Prenons l’exemple du mouvement rastafari : il se développe dès les années 1930 en Jamaïque à partir d’une projection sur l’Éthiopie, le seul État africain ayant résisté à la colonisation.
Devenue la terre symbole de l’union africaine, plusieurs mentors de la cause noire prônent un retour vers cette« terre promise », celle d’un panafricanisme d’avant le déracinement tragique de l’esclavage – l’un des célèbres militants, le jamaïcain Marcus Garvey émigre en 1916 vers Harlem où il diffusera cette odyssée d’un retour, tandis qu’à la fin des années 1960, la musique reggae (résultant d’un syncrétisme entre le R & B américain et le ska jamaïcain), jouée par les rudeboys des ghettos de Kingston, se chargera de diffuser son message politique dans le sound system global.
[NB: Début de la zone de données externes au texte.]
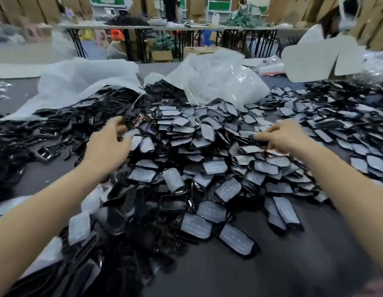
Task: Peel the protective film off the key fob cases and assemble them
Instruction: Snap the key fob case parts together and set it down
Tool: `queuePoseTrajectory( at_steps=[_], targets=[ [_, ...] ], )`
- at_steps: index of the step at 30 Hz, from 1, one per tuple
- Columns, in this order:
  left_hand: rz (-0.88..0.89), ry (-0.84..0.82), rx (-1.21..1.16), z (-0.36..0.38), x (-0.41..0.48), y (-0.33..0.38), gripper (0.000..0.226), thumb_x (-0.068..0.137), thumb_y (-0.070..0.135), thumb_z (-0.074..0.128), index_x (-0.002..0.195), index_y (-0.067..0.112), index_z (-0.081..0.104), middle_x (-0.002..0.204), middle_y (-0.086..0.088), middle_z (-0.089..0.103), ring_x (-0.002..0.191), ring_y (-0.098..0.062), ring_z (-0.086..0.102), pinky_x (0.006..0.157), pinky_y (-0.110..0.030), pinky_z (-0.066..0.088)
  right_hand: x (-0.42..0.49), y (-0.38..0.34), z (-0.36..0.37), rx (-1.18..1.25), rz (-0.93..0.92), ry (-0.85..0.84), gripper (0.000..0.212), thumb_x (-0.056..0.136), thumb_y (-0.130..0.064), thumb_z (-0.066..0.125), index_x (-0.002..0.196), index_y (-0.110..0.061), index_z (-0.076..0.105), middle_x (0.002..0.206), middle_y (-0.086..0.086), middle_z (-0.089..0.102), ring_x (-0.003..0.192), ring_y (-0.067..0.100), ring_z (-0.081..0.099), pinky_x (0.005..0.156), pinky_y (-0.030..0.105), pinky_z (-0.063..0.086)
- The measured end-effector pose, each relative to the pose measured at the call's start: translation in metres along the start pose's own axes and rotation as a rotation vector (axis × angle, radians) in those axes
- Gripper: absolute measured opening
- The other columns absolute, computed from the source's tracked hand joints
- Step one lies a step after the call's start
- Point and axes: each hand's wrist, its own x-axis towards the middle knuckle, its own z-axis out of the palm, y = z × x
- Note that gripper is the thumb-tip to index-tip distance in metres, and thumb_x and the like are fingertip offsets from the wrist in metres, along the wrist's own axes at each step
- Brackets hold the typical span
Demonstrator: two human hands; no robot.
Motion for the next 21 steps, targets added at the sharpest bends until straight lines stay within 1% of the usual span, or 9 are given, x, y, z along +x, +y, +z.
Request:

Le dernier numéro de l’excellente revue Volumes ! (sous la direction de Thomas Vendryes) est consacrée à ce phénomène, dans l’héritage de l’analyse du sociologue Dick Hebdige (auteur de Sous-Culture,le sens du style ) au sein d’un ouvrage collectif phare des «Cultural Studies » (coordonné par le sociologue d’origine jamaïcaine Stuart Hall): Resistance through rituals (Résistance à travers des rituels) publié en 1993.
C’est une lecture qui a marqué Anne-Lise Seusse dans sa manière d’observer la construction sociale des identités à l’intérieur d’un jeu d’appropriations, distorsions et rapports de force avec la culture dominante.
Le désarroi de certains groupes sociaux devient parfois un moteur de rituels avec une capacité d’inversion et de résistance symbolique.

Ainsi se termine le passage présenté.